### [ASSIGNED TASK]
No pictures belong in the result; set down exactly the lines from the one containing "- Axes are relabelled" through the final line of the listing, and nothing more.

Segment Start: RAW DATA

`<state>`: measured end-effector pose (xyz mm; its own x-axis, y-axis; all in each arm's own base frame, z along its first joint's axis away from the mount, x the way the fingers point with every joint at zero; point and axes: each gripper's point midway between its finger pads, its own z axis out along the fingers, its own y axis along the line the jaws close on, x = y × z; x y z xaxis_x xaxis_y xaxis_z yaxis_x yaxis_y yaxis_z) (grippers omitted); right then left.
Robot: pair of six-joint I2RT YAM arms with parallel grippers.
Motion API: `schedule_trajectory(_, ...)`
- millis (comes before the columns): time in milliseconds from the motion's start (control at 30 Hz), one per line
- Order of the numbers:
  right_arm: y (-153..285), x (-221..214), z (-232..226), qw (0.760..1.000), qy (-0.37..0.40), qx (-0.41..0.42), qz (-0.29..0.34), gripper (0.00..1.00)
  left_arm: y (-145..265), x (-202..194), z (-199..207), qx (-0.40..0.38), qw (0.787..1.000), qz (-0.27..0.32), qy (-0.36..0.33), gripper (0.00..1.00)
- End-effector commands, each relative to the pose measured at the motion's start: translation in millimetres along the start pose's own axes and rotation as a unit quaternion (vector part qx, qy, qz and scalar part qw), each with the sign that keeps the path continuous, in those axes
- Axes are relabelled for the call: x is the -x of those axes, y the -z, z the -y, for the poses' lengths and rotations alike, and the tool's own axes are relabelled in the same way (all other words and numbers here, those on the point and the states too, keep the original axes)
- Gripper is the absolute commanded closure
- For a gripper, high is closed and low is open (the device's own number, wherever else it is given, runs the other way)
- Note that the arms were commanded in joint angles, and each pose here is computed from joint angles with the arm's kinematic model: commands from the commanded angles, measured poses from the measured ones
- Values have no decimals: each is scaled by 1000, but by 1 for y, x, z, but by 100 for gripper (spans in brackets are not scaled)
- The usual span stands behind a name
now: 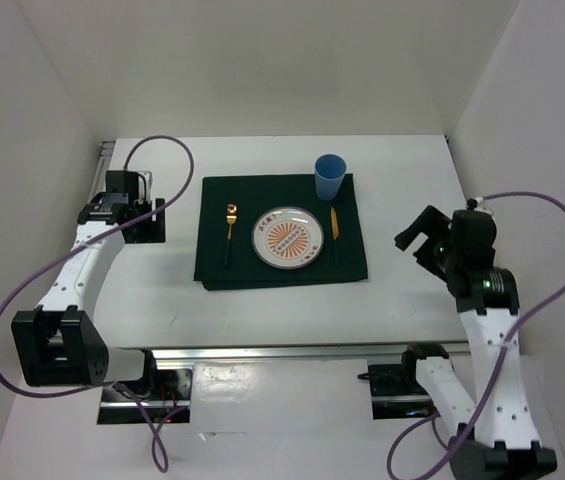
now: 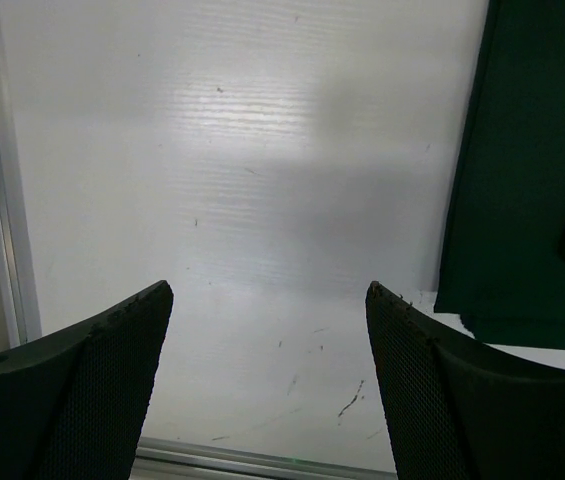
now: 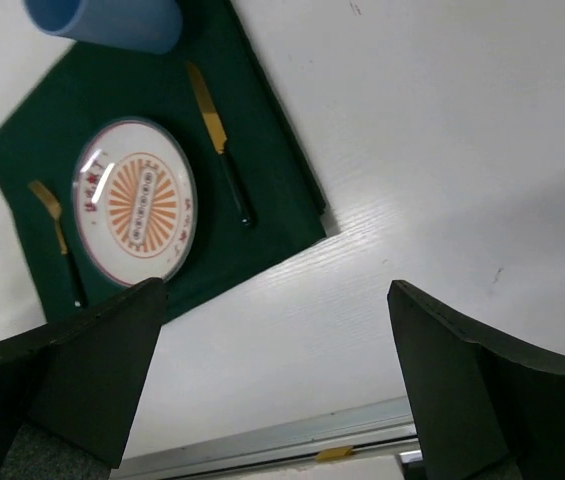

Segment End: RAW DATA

### [RESPONSE BELOW]
- Axes are relabelled for the call: x is the -x of those axes, y the -z, z the -y, for the poses' lengths and rotations alike, and the tool's own axes are relabelled in the same way (all other words and numbers here, those on the point and the states too, keep the original axes)
- Gripper is the absolute commanded closure
- For a gripper, high is closed and low is open (the device's own number, wherever else it is given, runs the other way)
- Note that the arms were commanded in joint angles, and each pose here is computed from joint angles with the arm's kinematic model: commands from the commanded angles, measured poses from the measured ones
- Values have no decimals: each is scaled by 1000, but by 1 for y, x, z, but by 100 for gripper (spans in brackets are not scaled)
- The usual span stands behind a name
now: 
now: 
now: 

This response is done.